Westerners Turn to Complementary and Alternative Medicine

Not so long ago Westerners were contemptuous of complementary and alternative medicine (CAM), of which traditional Chinese medicine is an important component, and regarded it as an unscientific form of treatment compared with evidence-based modern medicine, which emanated from the West. This is no longer true. It has been fast gaining acceptance in the West since the 1980s.

CAM can be simply defined as medical practices or interventions that are neither taught widely at Western medical schools nor generally available at Western hospitals. It covers a diverse field including herbal medicine, spiritual healing, chiropractic, osteopathy, acupuncture, relaxation therapy like yoga and meditation and massage, to name a few.

The informed consensus is that modern medicine is especially effective in treating acute illnesses requiring surgery, while CAM scores in providing cures to some chronic conditions. Numerous Westerners nowadays travel to the East seeking last resort cures, after modern medicine had failed to remove their sufferings. Many found the answer in acupuncture, herbal treatment or massage, among others.

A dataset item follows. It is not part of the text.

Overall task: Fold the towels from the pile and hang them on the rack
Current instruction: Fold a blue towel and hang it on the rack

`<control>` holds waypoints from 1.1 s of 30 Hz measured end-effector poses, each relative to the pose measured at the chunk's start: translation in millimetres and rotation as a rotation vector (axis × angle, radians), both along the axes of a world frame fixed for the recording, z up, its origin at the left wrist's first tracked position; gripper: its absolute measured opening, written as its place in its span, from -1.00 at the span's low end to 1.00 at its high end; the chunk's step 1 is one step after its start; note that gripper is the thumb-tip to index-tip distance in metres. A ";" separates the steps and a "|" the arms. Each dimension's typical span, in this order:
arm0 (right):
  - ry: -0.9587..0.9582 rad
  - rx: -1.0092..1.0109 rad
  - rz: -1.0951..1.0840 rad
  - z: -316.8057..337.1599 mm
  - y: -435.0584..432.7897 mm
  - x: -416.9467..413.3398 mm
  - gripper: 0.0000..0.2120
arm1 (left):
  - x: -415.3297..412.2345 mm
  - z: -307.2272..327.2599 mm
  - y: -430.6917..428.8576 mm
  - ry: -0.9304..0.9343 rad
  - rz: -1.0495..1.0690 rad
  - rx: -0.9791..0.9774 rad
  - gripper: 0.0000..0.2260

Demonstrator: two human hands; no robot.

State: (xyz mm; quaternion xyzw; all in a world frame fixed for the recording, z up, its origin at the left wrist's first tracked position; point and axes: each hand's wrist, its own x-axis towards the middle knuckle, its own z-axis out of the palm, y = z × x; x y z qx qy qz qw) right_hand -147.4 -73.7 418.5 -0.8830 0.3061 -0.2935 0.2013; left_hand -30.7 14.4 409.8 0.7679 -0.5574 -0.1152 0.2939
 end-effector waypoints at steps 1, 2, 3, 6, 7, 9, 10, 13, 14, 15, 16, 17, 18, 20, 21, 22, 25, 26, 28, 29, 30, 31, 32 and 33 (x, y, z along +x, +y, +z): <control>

What has led to the upsurge of CAM in the West as an alternative health care for certain illnesses, and why do its fervent adherents swear by it? Increasingly, Westerners have become disenchanted with modern medicine because of its high costs of investigations and treatment, and sometimes long delays. Further, the taking of prescribed drugs or injections often carry varying side effects, some could be seriously harmful over time. On the other hand, CAM is certainly far less expensive and presents little or no harmful side effects in the hands of responsible practitioners. It has more affinities with nature and patients have control over the treatment. By emphasising holistic treatment and prevention of illnesses, it aims at building up a firm physical foundation as a prerequisite to good health.

Be that as it may, a compelling complaint against CAM is that, to a significant extent, a large number of its practitioners are self-taught and therefore do not possess professional qualifications from reputable medical institutions. This often makes it difficult for the public to distinguish the “black sheep” from the credible ones and, consequently, would allow “quacks” to damage the image of the profession.

The inroads made by CAM at the expense of modern medicine are clearly discernible from authoritative Western surveys. For example, the US survey reveals that, in 1997, Americans made 629 million visits to the CAM providers, as against 386 million visits to the primary care physicians. I understand that no such survey has been undertaken in Singapore. Its time that one was done. The users of CAM are known to be high here.

It is unlikely that CAM will replace modern medicine as the dominant vehicle of health care for the Western public and elsewhere. But it does have a role in modern health care, and it is in the public interest for both the modern medicine and CAM practitioners to find a common ground for ongoing professional dialogues so that knowledge in their respective fields can be usefully exchanged.

From the above trends, it does not take a genius to predict that the future of world medicine lies in health care givers, both East and West, working together and to incorporate the best elements that the other system can offer into their own health services so as to provide the best possible medical care for their patients.